# Supplied data
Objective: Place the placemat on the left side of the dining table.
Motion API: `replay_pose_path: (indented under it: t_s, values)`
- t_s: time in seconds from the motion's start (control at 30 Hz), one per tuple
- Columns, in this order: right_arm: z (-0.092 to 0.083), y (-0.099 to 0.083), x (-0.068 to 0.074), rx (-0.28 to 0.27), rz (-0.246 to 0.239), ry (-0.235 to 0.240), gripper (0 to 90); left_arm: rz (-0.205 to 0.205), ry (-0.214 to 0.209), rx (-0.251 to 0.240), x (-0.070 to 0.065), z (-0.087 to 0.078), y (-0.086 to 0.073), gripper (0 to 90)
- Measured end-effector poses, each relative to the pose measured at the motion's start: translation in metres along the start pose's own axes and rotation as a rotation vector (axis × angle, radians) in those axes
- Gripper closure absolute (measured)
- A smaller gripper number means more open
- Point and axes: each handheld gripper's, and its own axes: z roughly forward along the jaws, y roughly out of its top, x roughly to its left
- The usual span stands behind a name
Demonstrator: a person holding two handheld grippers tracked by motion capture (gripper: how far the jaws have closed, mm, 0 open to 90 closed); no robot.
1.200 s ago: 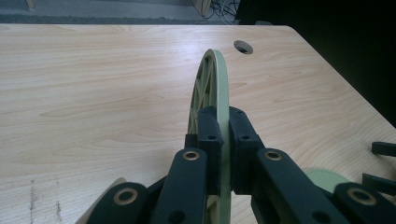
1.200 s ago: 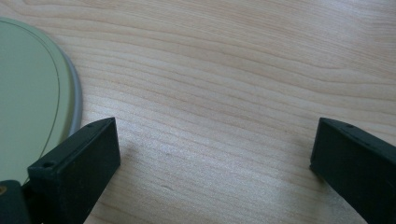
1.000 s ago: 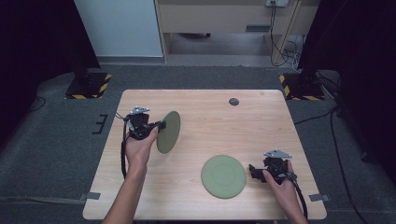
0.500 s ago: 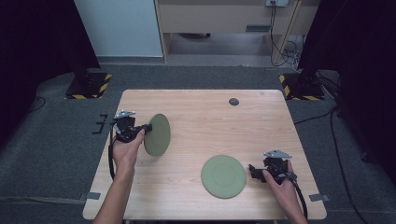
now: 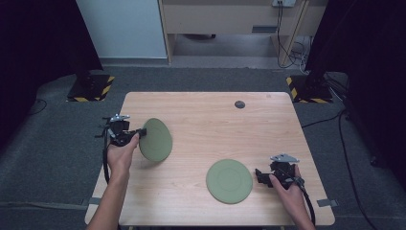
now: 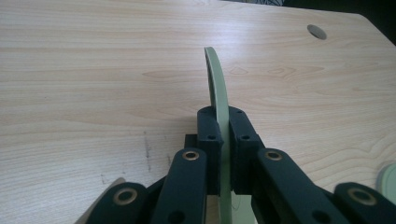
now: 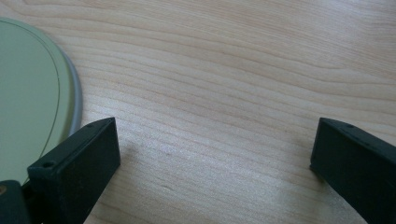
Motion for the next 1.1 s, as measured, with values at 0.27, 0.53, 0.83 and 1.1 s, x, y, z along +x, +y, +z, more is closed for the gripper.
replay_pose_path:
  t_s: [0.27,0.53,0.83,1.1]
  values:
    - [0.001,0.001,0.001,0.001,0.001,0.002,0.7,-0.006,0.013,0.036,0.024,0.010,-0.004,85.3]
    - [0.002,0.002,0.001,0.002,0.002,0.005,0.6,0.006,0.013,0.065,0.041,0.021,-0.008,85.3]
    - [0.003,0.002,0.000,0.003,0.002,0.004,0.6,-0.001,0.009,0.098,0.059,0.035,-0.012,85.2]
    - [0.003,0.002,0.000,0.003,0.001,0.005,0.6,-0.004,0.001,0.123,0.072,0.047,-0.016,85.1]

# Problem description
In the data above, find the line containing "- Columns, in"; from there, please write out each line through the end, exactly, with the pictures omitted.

# Result
- Columns, in this order: right_arm: z (-0.092 to 0.083), y (-0.099 to 0.083), x (-0.068 to 0.074), rx (-0.28 to 0.27), rz (-0.246 to 0.239), ry (-0.235 to 0.240), gripper (0 to 90); left_arm: rz (-0.205 to 0.205), ry (-0.214 to 0.209), rx (-0.251 to 0.240), x (-0.070 to 0.065), z (-0.087 to 0.078), y (-0.086 to 0.073), gripper (0 to 90)
- Measured end-effector poses, each relative to the pose measured at the motion's start: translation in metres along the start pose's own axes and rotation as a rotation vector (axis × angle, radians) in those axes
- Gripper closure absolute (measured)
- A smaller gripper number means more open
- Point and axes: each handheld gripper's, and its own axes: z roughly forward along the jaws, y roughly out of its top, x roughly to its left
- The usual span stands behind a name
Demonstrator: a person holding two handheld grippers tracked by motion capture (gripper: how far the jaws have closed, mm, 0 open to 90 closed); no robot.
1.200 s ago: 
1.200 s ago: 
1.000 s ago: 
0.500 s ago: 
now: 
now: 
now: 
Motion for the next 1.1 s, as measured, with values at 0.27, 0.53, 0.83 and 1.1 s, x, y, z along +x, +y, +z, more is closed for the gripper.
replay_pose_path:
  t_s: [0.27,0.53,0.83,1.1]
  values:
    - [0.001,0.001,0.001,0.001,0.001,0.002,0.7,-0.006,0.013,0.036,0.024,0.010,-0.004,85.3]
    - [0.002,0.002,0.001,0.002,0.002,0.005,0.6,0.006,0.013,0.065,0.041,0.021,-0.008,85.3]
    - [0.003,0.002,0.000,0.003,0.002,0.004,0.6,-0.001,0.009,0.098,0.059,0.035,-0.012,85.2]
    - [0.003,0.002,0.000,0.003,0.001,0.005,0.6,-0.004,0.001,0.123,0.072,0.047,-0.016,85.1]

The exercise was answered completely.